Below is a listing. Write out exactly its lines between the one holding "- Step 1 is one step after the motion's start" and the one holding "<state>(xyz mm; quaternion", inclusive.

══ GIVEN MATERIAL

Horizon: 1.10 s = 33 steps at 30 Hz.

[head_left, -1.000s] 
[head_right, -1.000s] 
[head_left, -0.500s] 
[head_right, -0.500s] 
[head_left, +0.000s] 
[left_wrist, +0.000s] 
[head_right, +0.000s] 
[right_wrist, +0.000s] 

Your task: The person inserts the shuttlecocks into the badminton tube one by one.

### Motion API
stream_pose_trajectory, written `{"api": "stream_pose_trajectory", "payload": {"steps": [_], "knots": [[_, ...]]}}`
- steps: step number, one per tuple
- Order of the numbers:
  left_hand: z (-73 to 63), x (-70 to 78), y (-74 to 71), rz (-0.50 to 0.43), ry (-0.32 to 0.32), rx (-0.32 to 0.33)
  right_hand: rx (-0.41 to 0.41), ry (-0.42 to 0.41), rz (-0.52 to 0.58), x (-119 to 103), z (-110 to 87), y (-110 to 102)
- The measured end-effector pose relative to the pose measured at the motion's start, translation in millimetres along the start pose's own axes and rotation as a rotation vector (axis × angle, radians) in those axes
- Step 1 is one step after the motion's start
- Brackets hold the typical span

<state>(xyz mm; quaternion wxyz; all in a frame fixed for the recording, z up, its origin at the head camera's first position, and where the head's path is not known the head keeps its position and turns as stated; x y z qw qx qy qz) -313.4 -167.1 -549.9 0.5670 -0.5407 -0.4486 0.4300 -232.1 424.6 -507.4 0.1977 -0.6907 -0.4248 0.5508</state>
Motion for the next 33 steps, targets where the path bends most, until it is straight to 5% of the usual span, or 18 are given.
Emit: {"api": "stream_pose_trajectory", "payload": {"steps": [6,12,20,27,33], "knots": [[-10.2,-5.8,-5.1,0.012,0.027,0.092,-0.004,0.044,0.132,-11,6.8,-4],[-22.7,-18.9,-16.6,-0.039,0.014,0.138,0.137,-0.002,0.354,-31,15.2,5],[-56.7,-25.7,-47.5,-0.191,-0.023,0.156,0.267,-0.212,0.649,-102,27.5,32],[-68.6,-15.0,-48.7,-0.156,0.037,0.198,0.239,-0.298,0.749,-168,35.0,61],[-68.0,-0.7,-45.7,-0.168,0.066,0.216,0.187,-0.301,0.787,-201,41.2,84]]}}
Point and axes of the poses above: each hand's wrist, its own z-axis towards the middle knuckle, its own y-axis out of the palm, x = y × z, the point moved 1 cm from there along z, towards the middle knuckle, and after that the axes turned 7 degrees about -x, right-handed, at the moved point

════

TASK SOLUTION ->
- Step 1 is one step after the motion's start
- Brackets hold the typical span

<state>(xyz mm; quaternion wxyz; all in a frame fixed for the recording, z up, its origin at the head camera's first position, and where the head's path is not known the head keeps its position and turns as stated; x y z qw qx qy qz) -313.4 -167.1 -549.9 0.5670 -0.5407 -0.4486 0.4300 -232.1 424.6 -507.4 0.1977 -0.6907 -0.4248 0.5508</state>

The answer is complete.